La ricerca ha in qualche modo riprodotto ciò che la maggior parte dei maschietti, soprattutto giovani, fa di solito: confronta le proprie dimensioni con quelle degli amici. Ebbene, gli studiosi hanno messo in relazione le dimensioni di 2000 ragazzi italiani contro quelle di altrettanti coetanei americani, ma risalenti al 1948 (rapporto Kinsey).

Ed è qui che iniziano le pene del pene: gli americani di 60 anni fa erano mediamente più dotati rispetto a quelli di oggi. La differenza, a detta degli esperti, è allarmante: se ai tempi di Truman e nei primi anni della Repubblica in Italia, in media si sfioravano i 9,7 centimetri “a riposo”, oggi le misure si aggirano attorno ai 8,9 centimetri. In soli 60 anni, quindi, avremmo perso un centimetro.
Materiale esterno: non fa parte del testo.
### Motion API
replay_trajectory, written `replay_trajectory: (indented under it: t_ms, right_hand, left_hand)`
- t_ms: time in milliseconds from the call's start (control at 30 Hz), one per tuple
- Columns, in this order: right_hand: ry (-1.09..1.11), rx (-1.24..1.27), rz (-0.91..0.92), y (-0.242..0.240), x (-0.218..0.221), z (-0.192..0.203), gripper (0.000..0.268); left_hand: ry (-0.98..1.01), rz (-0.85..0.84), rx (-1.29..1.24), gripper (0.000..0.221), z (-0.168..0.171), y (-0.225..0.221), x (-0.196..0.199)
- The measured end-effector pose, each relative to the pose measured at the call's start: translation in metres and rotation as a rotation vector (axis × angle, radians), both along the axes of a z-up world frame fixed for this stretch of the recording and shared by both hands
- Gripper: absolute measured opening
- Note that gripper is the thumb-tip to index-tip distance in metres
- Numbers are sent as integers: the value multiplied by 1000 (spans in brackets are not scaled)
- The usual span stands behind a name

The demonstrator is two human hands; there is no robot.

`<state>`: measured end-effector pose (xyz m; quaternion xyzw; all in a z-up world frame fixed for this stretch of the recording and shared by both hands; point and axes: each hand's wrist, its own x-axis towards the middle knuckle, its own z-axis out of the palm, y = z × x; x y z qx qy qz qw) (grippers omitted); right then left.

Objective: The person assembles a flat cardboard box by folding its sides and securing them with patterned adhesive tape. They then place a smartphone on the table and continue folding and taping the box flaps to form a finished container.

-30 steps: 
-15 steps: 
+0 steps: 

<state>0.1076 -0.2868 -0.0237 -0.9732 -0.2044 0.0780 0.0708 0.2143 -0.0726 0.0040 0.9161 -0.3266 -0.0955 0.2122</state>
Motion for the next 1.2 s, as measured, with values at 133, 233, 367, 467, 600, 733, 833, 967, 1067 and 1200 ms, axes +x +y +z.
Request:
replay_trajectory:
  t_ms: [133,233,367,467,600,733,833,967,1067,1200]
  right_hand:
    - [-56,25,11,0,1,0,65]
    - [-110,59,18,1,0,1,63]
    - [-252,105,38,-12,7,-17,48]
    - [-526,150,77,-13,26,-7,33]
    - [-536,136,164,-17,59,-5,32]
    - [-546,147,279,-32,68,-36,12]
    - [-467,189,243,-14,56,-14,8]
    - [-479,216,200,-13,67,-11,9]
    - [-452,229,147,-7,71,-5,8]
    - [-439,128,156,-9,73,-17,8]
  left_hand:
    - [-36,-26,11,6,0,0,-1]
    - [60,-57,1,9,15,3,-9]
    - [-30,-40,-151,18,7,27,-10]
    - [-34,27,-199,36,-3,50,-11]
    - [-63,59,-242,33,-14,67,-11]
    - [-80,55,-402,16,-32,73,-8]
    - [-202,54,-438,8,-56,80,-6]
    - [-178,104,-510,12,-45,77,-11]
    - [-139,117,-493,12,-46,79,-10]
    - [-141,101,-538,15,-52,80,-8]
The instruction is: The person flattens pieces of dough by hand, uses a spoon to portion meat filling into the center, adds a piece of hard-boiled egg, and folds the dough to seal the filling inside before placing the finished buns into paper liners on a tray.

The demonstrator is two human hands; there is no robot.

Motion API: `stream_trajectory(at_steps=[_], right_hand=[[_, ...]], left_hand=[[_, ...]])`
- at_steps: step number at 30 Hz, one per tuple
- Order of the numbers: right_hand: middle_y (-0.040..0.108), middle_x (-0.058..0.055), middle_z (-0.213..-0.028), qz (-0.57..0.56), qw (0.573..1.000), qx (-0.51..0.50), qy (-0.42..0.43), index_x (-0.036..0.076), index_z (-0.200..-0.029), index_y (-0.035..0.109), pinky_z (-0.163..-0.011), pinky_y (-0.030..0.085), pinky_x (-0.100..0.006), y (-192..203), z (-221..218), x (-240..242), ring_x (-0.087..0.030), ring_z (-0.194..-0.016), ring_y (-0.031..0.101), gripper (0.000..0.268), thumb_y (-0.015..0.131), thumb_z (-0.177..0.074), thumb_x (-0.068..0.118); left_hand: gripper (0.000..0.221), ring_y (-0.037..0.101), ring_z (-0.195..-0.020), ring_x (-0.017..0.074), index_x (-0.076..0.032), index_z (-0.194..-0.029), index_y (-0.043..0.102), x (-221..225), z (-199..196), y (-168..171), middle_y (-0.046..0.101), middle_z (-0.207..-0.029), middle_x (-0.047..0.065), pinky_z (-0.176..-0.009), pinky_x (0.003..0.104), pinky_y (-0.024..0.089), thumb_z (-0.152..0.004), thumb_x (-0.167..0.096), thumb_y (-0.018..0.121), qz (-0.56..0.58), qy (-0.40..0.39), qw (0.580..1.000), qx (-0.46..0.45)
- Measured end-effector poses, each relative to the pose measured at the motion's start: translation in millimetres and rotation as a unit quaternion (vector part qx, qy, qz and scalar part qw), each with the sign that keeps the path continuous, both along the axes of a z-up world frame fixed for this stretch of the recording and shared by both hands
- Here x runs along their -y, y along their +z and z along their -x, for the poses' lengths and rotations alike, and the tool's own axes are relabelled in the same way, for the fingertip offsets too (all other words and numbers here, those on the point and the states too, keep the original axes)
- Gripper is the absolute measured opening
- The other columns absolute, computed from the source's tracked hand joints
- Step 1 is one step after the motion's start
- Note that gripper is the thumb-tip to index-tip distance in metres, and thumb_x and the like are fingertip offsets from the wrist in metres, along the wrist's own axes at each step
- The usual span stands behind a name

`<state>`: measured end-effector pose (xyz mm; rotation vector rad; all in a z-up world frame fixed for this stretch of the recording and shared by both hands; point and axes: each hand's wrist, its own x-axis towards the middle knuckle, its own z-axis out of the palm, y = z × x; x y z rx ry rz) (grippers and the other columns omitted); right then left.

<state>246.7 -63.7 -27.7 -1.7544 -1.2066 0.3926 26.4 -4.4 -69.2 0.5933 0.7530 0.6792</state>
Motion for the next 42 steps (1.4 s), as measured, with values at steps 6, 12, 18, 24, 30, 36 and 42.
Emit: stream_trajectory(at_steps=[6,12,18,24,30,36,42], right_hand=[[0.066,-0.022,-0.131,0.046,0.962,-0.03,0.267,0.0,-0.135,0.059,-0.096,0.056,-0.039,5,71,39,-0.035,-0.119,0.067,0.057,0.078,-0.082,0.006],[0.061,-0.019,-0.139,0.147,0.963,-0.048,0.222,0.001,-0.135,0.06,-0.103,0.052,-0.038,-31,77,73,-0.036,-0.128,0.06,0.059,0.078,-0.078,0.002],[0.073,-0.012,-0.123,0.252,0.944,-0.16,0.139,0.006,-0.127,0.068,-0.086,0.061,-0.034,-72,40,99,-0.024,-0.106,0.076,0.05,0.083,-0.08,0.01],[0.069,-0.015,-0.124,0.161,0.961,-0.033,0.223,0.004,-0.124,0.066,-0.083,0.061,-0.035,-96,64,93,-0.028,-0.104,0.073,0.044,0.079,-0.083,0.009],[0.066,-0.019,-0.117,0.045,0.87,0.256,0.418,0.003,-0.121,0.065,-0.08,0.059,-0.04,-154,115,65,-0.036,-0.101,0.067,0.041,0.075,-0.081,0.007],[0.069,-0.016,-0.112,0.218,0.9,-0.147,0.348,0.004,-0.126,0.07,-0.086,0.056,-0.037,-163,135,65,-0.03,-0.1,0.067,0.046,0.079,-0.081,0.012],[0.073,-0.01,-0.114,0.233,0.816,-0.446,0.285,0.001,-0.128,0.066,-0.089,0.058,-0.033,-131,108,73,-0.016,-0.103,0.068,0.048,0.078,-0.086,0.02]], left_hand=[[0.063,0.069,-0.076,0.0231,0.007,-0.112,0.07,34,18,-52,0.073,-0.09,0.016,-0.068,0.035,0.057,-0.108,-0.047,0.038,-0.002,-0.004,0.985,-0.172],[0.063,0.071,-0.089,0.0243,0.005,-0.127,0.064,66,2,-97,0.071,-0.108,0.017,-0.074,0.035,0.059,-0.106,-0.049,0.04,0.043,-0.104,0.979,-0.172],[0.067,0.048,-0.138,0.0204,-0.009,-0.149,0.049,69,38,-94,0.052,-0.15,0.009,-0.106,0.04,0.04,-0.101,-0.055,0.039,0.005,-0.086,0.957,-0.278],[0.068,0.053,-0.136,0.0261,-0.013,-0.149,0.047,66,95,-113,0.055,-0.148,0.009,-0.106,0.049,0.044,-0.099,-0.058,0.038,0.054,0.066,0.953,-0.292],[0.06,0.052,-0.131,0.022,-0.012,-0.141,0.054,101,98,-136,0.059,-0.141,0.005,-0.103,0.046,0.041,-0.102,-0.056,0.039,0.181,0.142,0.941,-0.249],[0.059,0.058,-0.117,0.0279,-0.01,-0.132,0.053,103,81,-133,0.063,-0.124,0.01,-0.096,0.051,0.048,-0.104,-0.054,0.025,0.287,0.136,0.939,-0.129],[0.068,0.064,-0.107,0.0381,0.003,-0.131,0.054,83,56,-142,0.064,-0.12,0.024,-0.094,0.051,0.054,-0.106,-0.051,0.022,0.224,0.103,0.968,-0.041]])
I problemi iniziano già in fase di gestazione, prima del concepimento. Già in questa fase, infatti, il bambino può subire dei danni all’apparato riproduttivo a causa dell’inquinamento. Come ha spiegato il coordinatore della ricerca, il professor Foresta “diossine, pesticidi, metalli pesanti, additivi di plastiche, vernici e detergenti possono agire in due modi: riducendo l’attività degli ormoni maschili androgeni o mimando l’attività degli estrogeni femminili”. Di conseguenza, il calo degli androgeni provoca la riduzione della misura del pene e dei testicoli, nonché una diminuzione della virilità maschile.
Certo, più volte abbiamo sentito affermare o abbiamo detto che le misure del pene non sono importanti, che nel sesso a fare la differenza è altro, la complicità, la passione, l’armonia di coppia, ma continuando di questo passo, con l’inquinamento galoppante e la scarsa attenzione per l’ambiente, probabilmente servirà una lente d’ingradimento. Corriamo ai ripari, teniamo pulito la nostra Terra, salviamo le generazioni future, prima di ritrovarci in un mondo di eunuchi.